I like the symbolism of love being my word for the year in the same year that it no longer will be my legal name. My blog title will remain the same, as I don’t have to have the last name of Love to be Inspired by Love. And neither do you. What new name or word might you claim for yourself this year? Write it in the “comments” section below to share it with other readers and to let your light shine brightly. Go ahead! (You can always change it later. 🙂 )

Lord, thank you for being the living word in my life. Amen.

A new shoot

The thermometer outside my kitchen window read 0.9 degrees (F) this morning, well below the average for January in New Jersey. And it’s not just in the northeast; much of the U.S. has been gripped by severely cold weather since Christmas. Although it was sunny and bright yesterday it was the coldest day yet this winter, barely getting out of the single digits. The start of the new year has been bleak from that perspective.

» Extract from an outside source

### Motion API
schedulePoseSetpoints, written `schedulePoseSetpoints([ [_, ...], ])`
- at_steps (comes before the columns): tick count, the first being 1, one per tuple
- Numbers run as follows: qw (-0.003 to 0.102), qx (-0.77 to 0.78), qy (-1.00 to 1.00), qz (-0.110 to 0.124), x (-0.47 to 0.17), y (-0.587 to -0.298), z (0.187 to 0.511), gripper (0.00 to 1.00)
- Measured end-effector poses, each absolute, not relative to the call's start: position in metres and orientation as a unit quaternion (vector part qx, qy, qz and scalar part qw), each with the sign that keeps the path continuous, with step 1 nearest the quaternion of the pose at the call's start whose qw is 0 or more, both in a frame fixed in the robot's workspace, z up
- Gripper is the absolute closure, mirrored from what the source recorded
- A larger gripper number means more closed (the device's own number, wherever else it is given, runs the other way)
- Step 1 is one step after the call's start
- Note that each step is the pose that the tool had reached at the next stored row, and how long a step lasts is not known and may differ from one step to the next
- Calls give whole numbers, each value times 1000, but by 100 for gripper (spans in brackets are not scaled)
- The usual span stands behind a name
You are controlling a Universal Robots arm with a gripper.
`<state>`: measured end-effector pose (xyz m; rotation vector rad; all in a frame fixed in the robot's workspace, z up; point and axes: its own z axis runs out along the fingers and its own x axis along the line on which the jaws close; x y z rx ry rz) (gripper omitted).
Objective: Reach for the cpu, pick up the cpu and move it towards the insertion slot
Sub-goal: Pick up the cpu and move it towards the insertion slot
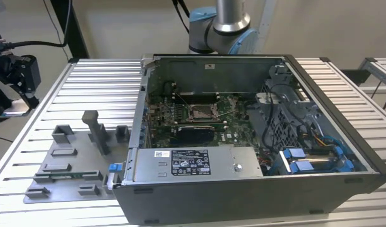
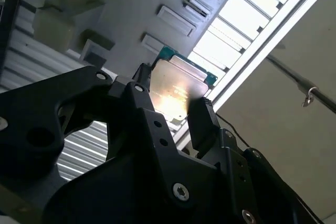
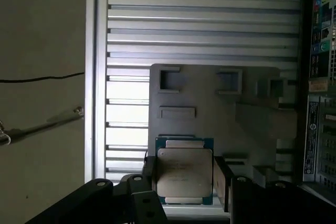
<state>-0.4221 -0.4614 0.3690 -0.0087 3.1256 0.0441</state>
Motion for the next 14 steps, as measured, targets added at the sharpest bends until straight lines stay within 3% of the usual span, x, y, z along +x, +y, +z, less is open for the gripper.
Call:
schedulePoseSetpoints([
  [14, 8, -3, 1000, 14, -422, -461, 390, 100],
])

How happy I was to look closely at my orchid later in the morning and to see a new shoot! This orchid was given to me by the Deacons at my church in June last year as a “thank you” for the three years I had served as a Deacon. The white flowers lasted for months and when they died off I cut the stem short and put the plant, pot and all, into a clear plastic dry-cleaning bag to preserve the humidity, then placed it out of direct sunlight. More months passed without any sign of new growth yet here it is, the little piece at the top of the old stem, pointing to the left! What a timely reminder that new growth is happening even when it cannot be seen. What a timely reminder to have patience even in times of darkness and cold.

new shoot - orchid

This brought to mind the prophesy that a king would be descended from David: “A shoot will come up from the stump of Jesse; from his roots a Branch will bear fruit” (Isaiah 11:1.) A stump may not look like fertile ground for the future beauty of an orchid, or of the Lord, but a stump is almost all that is needed. Add a trace of water, don’t burn it out in direct sunlight, and be patient. Even when I cannot detect any movement, a new thing is happening!

Lord, thank you for signs of new life and growth. Amen.

Hopeful expectation

For much of the world Christmas has passed. The Christmas trees have been put out at the curb or packed away, the decorations taken down. Radio stations have gone back to their standard programming. Shelves in stores are displaying Valentine’s Day items. But in the Christian church Christmas is a season, not a day, and and it is still here! The expectation of God come to earth in human form, the waiting for God’s peace to rule over all creation – these are things we look for daily, not just on December 25.

I thought of expectation today as I plan my wedding. It will be a joyful occasion for two families to come together and meet, extending the love that my fiance and I have for each other. I am making hotel reservations, expecting the arrival of family members from near and far. Some have just started new jobs and they may not be able to make the trip but I expect that they will come. I don’t hold this expectation as an obligation to be fulfilled, but as a hopeful desire that they can be with us for this very special event.

It’s been said that expectations are premeditated resentments, meaning that we are setting ourselves up for disappointment and resentment if/when an expectation is not met, but that implies expectation as an obligation, not a hope. It is the same kind of expectation that we have in Christmas – not that Christ was obligated to appear, but that he did. My expectation of his presence in my life can be one of hope, even in the dark periods of my life, because Christmas happened. At Christmastime and throughout the year I can be hopeful, knowing that Emmanuel – God with us – was here not for a day but for always.

“and hope does not disappoint us, because God’s love has been poured into our hearts through the Holy Spirit that has been given to us.” Romans 5:5.

Lord, I am grateful for the gift of hope that came to earth at Christmas. Amen.